E’ molto facile giocare con la parola oscurità per descrivervi queste nove canzoni, tanto quanto poter citare John Fahey e James Blackshaw perché di fingerpicking e di ispirazioni si potrebbe parlare dall’iniziale title track, per esempio. ‘Il Cielo si sta Oscurando‘ è minimalismo, non banale, che riesce a proiettare le immagini richiamate dai titoli delle canzoni stesse; tralasciando forse ‘Premiére Gymnopedie‘ che è un omaggio a Erik Satie, una versione trascritta per chitarra acustica appunto.
‘Gravità‘ e ‘ L’ultimo Grande Collezionista‘ sono i brani migliori, mi sono più volte soffermato sulla tensione palpabile della prima e sulla calma nostalgia della seconda anche dopo diversi ascolti dell’album. ‘Ryoi-Un Maru‘ si ispira a la storia dell’omonimo peschereccio, staccatosi dalle coste giapponesi dopo il maremoto del 2011 e riapparso in Canada dopo diverso tempo, è decisamente una chiusa strana e bizzarra anche per delle normali risate inserite lungo il brano.

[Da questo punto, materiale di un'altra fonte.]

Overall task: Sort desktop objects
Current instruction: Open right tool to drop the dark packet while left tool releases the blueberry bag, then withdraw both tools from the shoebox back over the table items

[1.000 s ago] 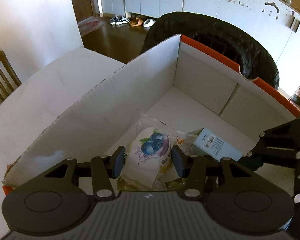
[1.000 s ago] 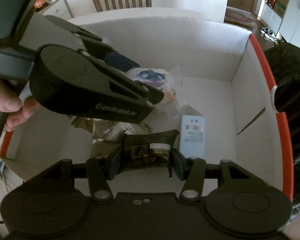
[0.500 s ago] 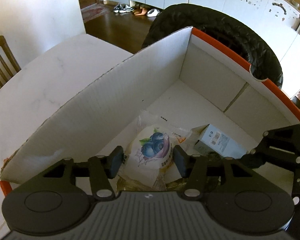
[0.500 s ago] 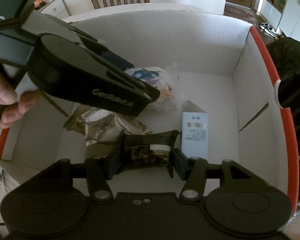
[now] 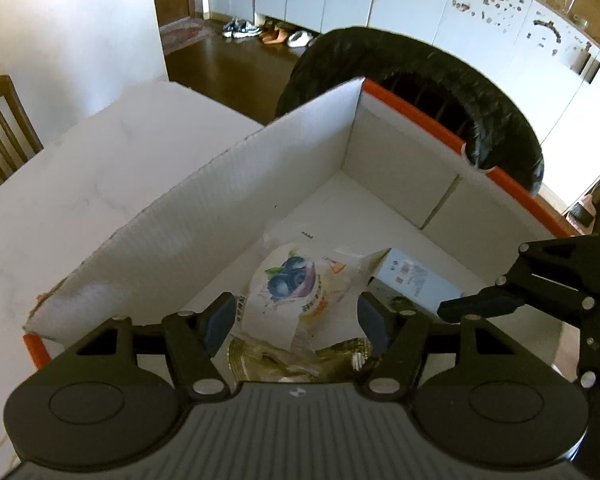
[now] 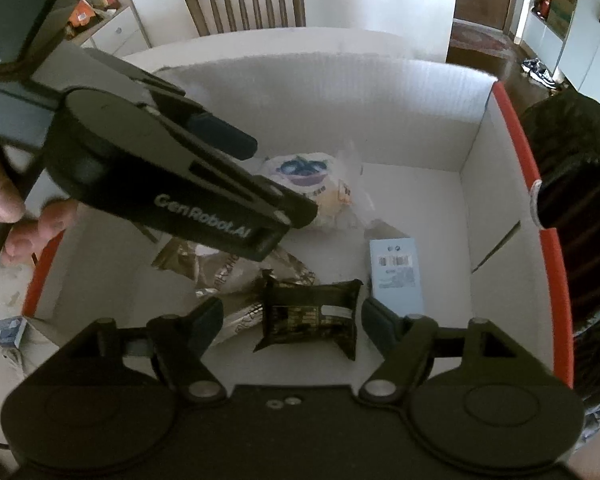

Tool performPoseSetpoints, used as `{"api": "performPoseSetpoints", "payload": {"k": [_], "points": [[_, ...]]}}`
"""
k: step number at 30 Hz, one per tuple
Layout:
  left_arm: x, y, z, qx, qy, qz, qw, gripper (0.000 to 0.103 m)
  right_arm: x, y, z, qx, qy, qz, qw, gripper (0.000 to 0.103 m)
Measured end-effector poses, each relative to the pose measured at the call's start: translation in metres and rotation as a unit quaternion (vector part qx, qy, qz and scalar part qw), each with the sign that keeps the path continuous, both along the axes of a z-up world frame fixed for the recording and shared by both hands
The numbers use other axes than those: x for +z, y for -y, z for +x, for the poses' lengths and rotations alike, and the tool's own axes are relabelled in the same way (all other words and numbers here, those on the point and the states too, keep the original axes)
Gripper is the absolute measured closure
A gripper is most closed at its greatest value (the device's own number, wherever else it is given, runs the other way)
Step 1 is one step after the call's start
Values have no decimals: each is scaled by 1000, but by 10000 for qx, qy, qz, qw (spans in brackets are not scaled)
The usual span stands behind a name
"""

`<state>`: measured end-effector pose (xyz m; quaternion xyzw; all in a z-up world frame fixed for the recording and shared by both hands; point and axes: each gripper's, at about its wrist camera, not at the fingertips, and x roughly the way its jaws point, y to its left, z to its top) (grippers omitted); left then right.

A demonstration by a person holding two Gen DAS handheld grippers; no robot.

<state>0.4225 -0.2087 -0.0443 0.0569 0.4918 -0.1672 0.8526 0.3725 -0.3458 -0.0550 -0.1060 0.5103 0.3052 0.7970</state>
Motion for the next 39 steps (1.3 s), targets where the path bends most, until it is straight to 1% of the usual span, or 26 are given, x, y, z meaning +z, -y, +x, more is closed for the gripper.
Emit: {"api": "performPoseSetpoints", "payload": {"k": [6, 12, 19, 21, 30, 34, 39], "points": [[18, -1, -13, 0, 231, -73, 9997, 37, 12, 6, -7, -57, 166, 95, 9998, 27], [34, -8, -29, 70, 373, -234, 9990, 37, 41, 13, -22, -168, 336, 299, 9988, 24], [50, -16, -53, 112, 593, -358, 9975, 37, 62, 20, -36, -306, 427, 551, 9971, 23], [54, -19, -59, 123, 634, -407, 9971, 37, 68, 21, -42, -326, 478, 592, 9966, 21], [73, -32, -91, 82, 886, -582, 9943, 37, 79, 17, -63, -452, 757, 786, 9930, 17], [79, -40, -106, 90, 981, -672, 9929, 37, 84, 14, -77, -498, 881, 854, 9912, 15], [87, -49, -128, 54, 1150, -767, 9904, 37, 89, 6, -95, -535, 1011, 961, 9888, 14]]}}
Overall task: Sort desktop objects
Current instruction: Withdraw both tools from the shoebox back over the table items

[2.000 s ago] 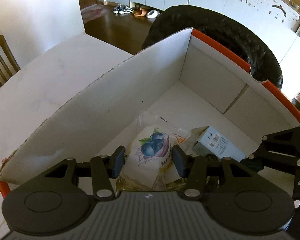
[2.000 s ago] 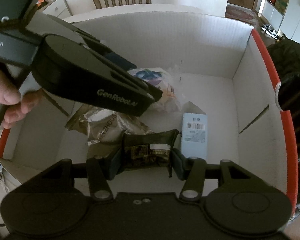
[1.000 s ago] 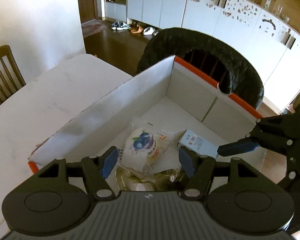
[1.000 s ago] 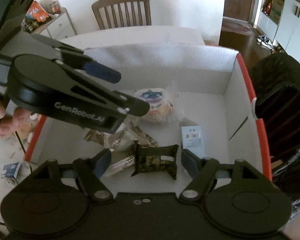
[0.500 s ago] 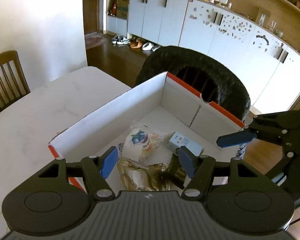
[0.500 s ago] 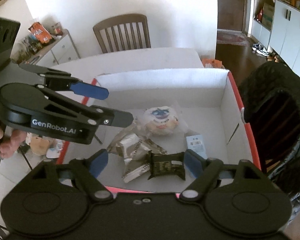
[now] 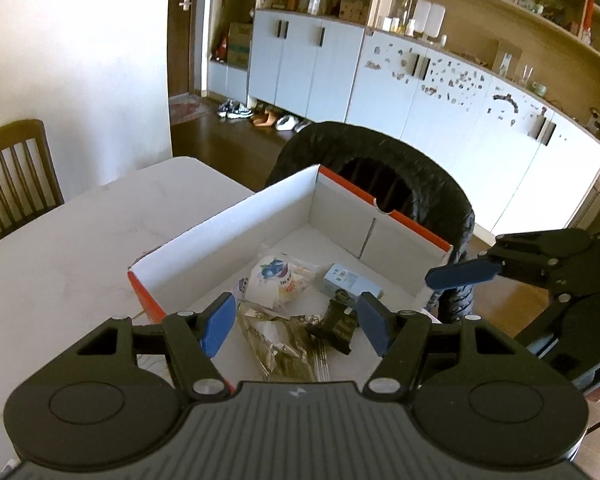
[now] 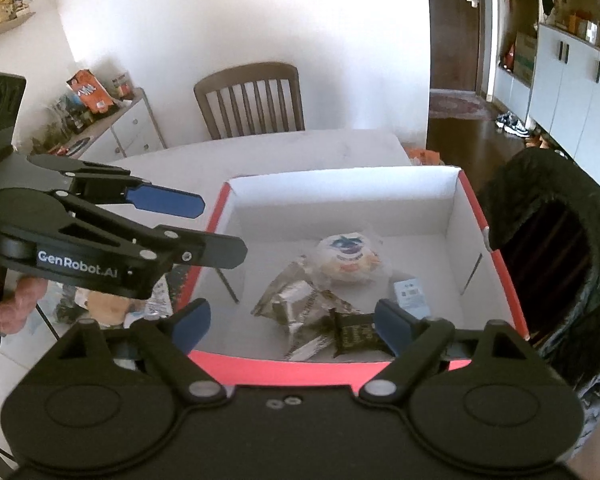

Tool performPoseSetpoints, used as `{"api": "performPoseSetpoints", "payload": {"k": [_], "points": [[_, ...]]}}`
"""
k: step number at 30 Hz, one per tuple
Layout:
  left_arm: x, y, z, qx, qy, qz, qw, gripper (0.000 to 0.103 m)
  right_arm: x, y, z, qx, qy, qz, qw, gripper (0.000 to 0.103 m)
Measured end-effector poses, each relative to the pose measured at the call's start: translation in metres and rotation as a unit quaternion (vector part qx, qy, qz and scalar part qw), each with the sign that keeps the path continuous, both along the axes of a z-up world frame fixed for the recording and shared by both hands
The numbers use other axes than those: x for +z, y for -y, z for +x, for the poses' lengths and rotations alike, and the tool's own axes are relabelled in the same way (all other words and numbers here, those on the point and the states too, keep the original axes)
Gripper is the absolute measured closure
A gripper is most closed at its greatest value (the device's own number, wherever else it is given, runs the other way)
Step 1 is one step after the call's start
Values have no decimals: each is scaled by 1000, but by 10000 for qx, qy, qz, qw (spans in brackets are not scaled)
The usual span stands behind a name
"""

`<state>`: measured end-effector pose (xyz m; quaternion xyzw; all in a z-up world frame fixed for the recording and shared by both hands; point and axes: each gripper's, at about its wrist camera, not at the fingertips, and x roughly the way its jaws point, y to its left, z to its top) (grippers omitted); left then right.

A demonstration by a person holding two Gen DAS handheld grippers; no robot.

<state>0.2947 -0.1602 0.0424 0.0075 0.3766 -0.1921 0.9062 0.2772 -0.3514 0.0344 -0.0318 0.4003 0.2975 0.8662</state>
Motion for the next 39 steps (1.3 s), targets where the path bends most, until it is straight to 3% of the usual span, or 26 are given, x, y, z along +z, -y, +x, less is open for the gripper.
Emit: {"api": "performPoseSetpoints", "payload": {"k": [9, 15, 23, 39], "points": [[11, -23, -37, -74, 200, -153, 9997, 36, 4, -22, -38, 31, 190, 135, 9997, 10], [16, -41, -60, -99, 179, -379, 9991, 31, 8, -37, -62, 0, 317, 232, 9992, 7], [18, -72, -91, -30, 233, -394, 9989, 25, 7, -59, -94, -1, 363, 388, 9986, 2], [-6, -158, -144, 603, 81, -347, 9975, 20, -36, -127, -157, 61, 202, -29, 9998, 1]]}}
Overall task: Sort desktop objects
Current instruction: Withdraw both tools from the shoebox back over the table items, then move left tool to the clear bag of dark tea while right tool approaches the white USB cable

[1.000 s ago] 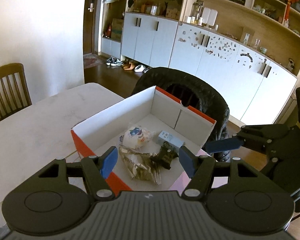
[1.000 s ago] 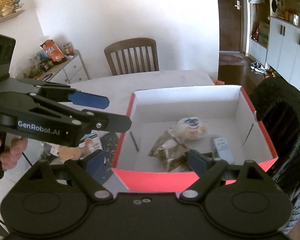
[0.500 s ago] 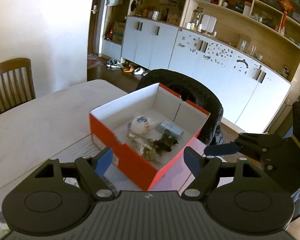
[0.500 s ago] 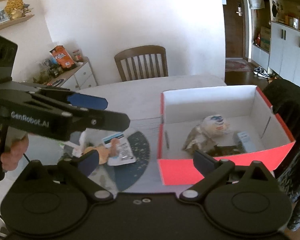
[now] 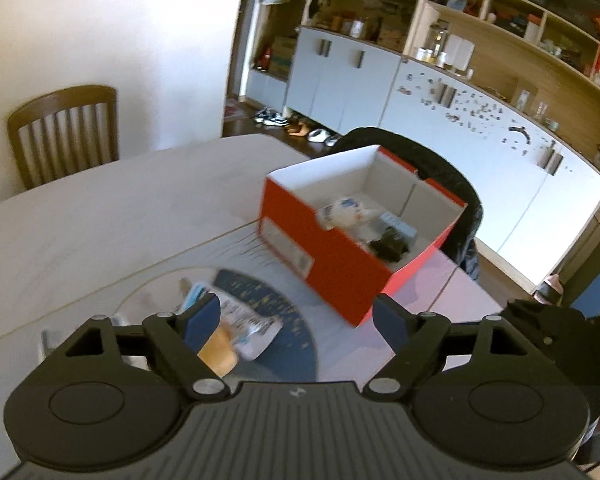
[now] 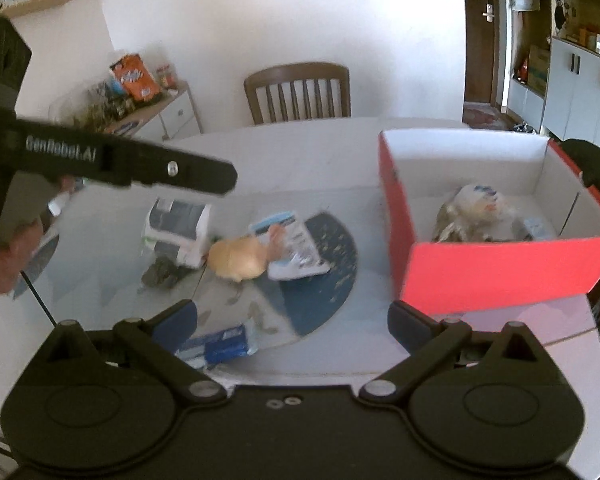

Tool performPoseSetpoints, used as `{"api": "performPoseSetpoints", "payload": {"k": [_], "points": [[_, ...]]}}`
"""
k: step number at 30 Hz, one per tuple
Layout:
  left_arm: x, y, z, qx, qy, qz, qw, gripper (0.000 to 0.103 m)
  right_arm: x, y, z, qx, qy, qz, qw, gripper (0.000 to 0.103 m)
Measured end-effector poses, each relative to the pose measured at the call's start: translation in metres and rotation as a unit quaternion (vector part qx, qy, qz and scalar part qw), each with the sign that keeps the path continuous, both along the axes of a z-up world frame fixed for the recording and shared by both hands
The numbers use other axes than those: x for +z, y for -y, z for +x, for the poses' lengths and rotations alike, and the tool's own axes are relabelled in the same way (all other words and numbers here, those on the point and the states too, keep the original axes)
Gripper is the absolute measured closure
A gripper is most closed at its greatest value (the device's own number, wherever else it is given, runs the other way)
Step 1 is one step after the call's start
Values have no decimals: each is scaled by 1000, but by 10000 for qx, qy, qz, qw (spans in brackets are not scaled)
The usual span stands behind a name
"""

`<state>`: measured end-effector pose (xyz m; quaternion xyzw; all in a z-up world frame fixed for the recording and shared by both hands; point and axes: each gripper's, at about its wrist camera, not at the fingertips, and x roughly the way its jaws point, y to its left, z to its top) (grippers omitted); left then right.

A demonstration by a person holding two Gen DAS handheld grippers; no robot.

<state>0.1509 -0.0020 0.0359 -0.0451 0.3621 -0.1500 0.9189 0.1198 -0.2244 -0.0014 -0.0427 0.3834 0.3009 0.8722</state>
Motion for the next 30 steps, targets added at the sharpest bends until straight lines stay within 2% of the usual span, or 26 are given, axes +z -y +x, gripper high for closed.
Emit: {"api": "performPoseSetpoints", "payload": {"k": [2, 6, 10, 22, 30], "points": [[-5, -10, -6, 116, -20, 19, 9999, 18, -6, -8, -7, -3, -24, -46, 10000, 1], [-17, -32, -16, 349, -38, -60, 9994, 2, -20, -21, -18, -30, -113, -107, 9999, 1], [-29, -45, -23, 516, -92, 68, 9986, 2, -34, -32, -27, -47, -224, -217, 9995, 1], [-74, -73, -35, 938, -187, 836, 9919, 0, -73, -51, -32, -253, -481, -525, 9971, 1], [-93, -83, -37, 1010, -213, 1013, 9895, 1, -96, -63, -29, -488, -522, -687, 9951, 2]]}}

‘Il Cielo si sta Oscurando‘ è un buon terzo disco che torna alle origini di Egle Sommacal, come solista, con la giusta maturità e crescita necessaria.
Tracklist:
01. Il Cielo Si Sta Oscurando
02. Hello Guys
03. Nuvole Sopra La Bolognina
04. Nessun Posto Sicuro
05. Gravità
06. L’Ultimo Grande Collezionista
07. Hello Guys (Reprise)
08. Premiére Gymnopedie
09. Ryoi-Un Maru
Facebook Page: www.facebook.com/pages/Egle-Sommacal
Casa Discografica: www.unhiprecords.com
(Hank scritto per www.ondalternativa.it)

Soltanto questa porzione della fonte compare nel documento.